» **Exercise requirements**
Show each line of the records in which the word "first" occurs.

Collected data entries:
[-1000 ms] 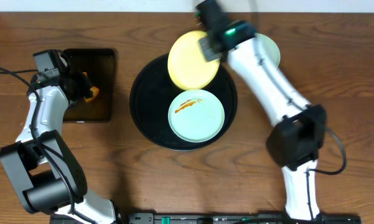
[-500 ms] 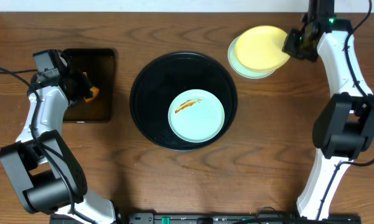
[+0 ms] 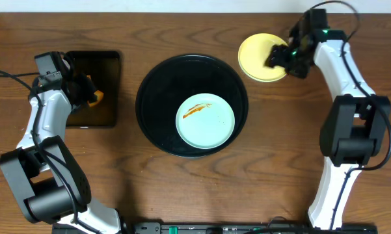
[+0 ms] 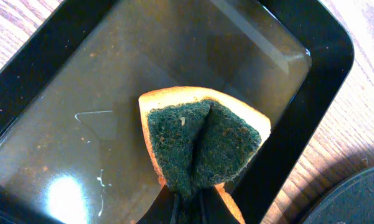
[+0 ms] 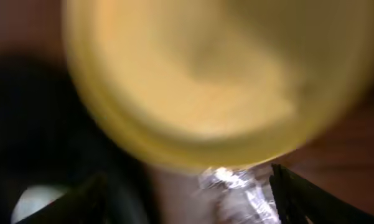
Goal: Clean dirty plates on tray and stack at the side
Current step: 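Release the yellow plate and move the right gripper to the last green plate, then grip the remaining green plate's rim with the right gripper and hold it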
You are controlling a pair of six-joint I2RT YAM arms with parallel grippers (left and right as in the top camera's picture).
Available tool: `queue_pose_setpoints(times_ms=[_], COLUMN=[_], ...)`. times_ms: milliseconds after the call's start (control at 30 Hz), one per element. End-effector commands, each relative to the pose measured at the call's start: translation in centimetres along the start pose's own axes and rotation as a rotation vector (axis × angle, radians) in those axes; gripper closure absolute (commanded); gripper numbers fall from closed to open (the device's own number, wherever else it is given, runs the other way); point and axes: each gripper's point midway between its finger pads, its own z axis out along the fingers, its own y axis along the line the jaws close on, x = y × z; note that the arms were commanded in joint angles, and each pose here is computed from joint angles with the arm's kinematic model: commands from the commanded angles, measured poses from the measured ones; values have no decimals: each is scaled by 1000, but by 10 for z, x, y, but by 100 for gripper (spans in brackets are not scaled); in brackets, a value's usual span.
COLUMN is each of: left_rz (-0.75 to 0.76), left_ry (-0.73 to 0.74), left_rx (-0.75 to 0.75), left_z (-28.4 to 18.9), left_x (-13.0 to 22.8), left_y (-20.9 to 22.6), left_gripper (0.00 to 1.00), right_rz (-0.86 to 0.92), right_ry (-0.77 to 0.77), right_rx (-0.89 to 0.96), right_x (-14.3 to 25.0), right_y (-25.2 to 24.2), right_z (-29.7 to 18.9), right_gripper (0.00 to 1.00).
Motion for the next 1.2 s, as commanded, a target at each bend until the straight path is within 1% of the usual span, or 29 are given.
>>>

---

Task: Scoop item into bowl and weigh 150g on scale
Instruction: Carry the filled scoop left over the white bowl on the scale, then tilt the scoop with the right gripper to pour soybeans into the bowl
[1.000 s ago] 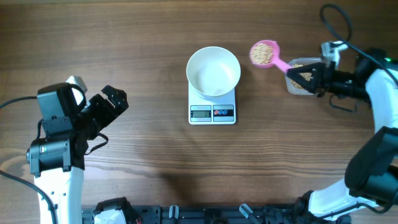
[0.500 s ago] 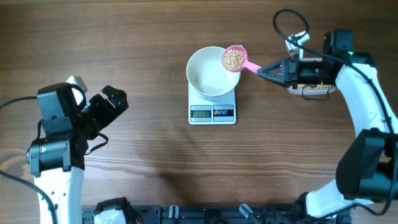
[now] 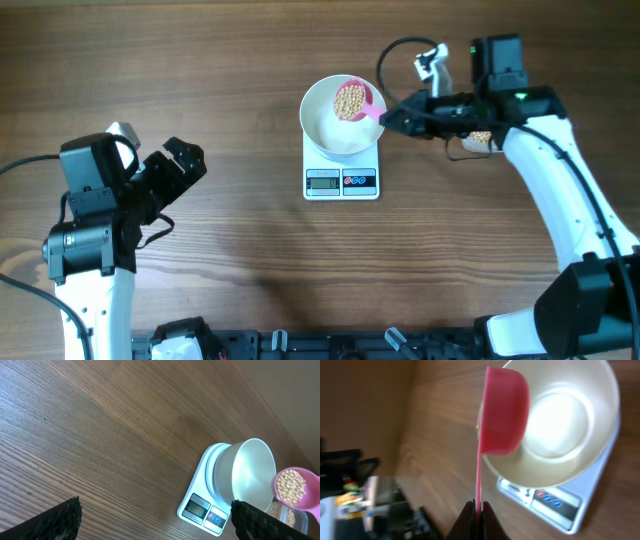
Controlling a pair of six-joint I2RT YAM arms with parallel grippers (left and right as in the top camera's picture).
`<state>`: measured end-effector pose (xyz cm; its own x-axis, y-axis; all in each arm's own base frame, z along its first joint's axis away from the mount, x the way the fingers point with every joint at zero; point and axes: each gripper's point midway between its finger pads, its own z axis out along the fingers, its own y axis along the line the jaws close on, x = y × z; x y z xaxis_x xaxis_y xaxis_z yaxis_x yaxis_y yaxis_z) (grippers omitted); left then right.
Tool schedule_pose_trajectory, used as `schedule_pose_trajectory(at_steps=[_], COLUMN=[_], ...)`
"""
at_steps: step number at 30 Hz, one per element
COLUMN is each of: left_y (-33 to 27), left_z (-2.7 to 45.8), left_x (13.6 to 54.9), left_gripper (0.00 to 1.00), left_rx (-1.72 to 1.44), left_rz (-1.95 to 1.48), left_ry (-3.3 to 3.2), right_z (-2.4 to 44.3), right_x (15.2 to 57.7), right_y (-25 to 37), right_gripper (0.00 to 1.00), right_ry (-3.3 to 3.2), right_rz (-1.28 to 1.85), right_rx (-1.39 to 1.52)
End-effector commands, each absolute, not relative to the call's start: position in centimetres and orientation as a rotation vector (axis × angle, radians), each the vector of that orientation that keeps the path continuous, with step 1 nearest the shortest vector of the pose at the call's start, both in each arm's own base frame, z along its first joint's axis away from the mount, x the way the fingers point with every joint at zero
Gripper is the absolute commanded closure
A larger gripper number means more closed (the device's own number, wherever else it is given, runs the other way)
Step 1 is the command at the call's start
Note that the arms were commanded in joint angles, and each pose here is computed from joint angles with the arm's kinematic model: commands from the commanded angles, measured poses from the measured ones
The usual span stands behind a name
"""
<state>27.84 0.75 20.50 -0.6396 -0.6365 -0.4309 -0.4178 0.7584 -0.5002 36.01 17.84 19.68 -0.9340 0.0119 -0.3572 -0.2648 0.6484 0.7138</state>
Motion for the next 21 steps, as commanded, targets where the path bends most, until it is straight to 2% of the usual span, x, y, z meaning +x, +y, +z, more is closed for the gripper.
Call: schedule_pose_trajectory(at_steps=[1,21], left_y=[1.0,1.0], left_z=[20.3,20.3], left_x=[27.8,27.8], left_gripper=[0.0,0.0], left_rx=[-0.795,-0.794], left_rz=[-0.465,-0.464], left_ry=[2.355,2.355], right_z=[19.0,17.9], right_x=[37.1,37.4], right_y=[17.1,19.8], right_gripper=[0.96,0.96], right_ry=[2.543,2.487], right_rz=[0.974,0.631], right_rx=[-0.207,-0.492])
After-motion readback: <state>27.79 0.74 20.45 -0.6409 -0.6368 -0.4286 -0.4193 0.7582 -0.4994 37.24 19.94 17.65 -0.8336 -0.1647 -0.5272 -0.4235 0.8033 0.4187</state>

» **Solution for this exercise**
`<state>`: measured end-effector pose (xyz cm; its own x-axis, y-axis; all in each arm's own base frame, z along its first joint's axis away from the mount, x the way the fingers point with every joint at zero; point and axes: each gripper's point midway between its finger pads, its own z axis out along the fingers, its own y axis along the line the jaws close on, x = y × z; x y z xaxis_x xaxis_y xaxis_z yaxis_x yaxis_y yaxis_z) (grippers omitted); left then right.
End-effector commands, each absolute, not relative to the call's start: position in centimetres and orientation as a rotation vector (axis × angle, radians), each the vector of that orientation that keeps the path continuous, with step 1 nearest the shortest vector of the pose at the call's start, both in each arm's own base frame, z along its first joint's axis away from the mount, x the way the fingers point with every joint at zero

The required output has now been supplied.